Duplicate Google Business Profile Listings? Here's How to Fix It.
Quick answer: More than one profile for the same business or location can get one or all of them suspended. Identify every duplicate you or others created, keep the correct verified listing, and remove or merge the rest. Resolving duplicates before you appeal removes a common trigger Google looks for.
A duplicate Google Business Profile can split your reviews, create conflicting information for customers, and contribute to a profile suspension. Understanding what counts as a duplicate, how to find one, and how to work through Google's documented resolution paths is the starting point. If your profile is already suspended and a duplicate may be involved, the free appeal-readiness check maps your situation to the most commonly documented risk areas before you file anything.
What counts as a duplicate Google Business Profile listing?
Google's published guidance is clear on the baseline rule: you may have only one Business Profile for each business. A duplicate is any additional profile that represents the same business entity at the same real-world location. In practice, duplicate situations fall into a few commonly documented patterns:
The same business listed twice under the same or similar details
This is the most straightforward case — two profiles exist for the same business at the same address, perhaps created at different times or by different people with access. Both show up on Maps and Search, creating a confusing split. Google's published guidance states that a profile it considers a duplicate may not show on Search or Maps, so one or both listings may already be suppressed.
An old listing from a prior owner, address, or phone number
Businesses change hands, move, and update their contact details. When those transitions happen without properly updating or closing the old profile, the previous version can persist on Maps — sometimes unclaimed, sometimes still managed by a prior owner. A customer searching your old address or phone number may find a stale listing that no longer reflects your business, or that conflicts with your current verified profile.
Franchise and multi-location overlaps
Multi-location businesses and franchises face a specific variant of the duplicate problem.
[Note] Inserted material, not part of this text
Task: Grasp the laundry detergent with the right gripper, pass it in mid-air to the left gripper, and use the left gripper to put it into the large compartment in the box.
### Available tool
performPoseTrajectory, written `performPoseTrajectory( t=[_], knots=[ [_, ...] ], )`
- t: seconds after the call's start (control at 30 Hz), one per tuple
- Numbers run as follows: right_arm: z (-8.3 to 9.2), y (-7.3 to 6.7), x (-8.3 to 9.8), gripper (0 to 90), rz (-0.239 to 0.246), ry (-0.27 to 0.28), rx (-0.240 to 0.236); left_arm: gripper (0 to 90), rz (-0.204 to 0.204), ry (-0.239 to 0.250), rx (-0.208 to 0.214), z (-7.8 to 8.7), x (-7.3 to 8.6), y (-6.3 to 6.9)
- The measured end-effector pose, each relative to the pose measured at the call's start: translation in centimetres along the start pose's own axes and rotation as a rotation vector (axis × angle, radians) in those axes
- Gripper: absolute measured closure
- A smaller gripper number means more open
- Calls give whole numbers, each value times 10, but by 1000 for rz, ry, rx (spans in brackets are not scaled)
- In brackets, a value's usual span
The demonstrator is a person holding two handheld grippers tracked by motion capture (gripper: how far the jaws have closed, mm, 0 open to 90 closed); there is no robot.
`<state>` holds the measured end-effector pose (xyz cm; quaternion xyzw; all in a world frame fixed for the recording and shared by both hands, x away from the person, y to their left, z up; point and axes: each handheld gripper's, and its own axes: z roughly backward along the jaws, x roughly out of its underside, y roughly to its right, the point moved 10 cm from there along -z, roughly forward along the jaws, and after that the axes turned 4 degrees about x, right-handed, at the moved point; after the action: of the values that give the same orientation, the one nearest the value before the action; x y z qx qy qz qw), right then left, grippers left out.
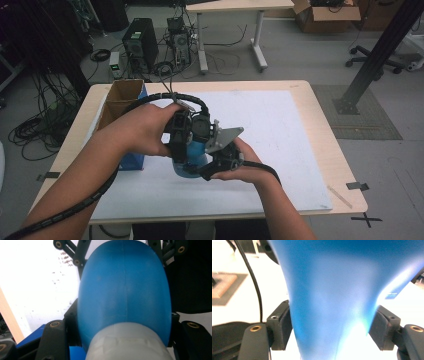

A corporate profile and a location-level profile can overlap if the address, name, or service area is configured inconsistently. Google's published guidance addresses eligible multi-location setups, but the rules for what constitutes a distinct and eligible location versus a duplicate are subject to change.
A profile created by mistake or auto-generated
Google Maps allows users to suggest businesses, and profiles can be auto-generated from third-party data. An unmanaged listing may exist for your business that you did not create and have never claimed — accumulating outdated information that contradicts your verified profile.
Why duplicate listings cause problems
Duplicate profiles are not just a tidiness issue — they create real risks under Google's published policies and can affect the state of your primary listing.
Policy violation and potential suppression
Google's published guidance states that multiple profiles for the same business may mislead customers and are against their policies. A profile Google determines to be a duplicate may not show on Search or Maps. Whether that suppression affects the duplicate, your primary profile, or both depends on how Google assesses the situation — a determination that is Google's alone to make and is subject to change.
Suspension risk
A duplicate listing is among the commonly documented contributing factors in profile suspensions. Conflicting or redundant profiles for what appears to be the same entity can trigger a quality or policy review. If your profile is suspended, a duplicate is one of the first things worth investigating as a potential root cause — see the suspended profile guide for the broader checklist.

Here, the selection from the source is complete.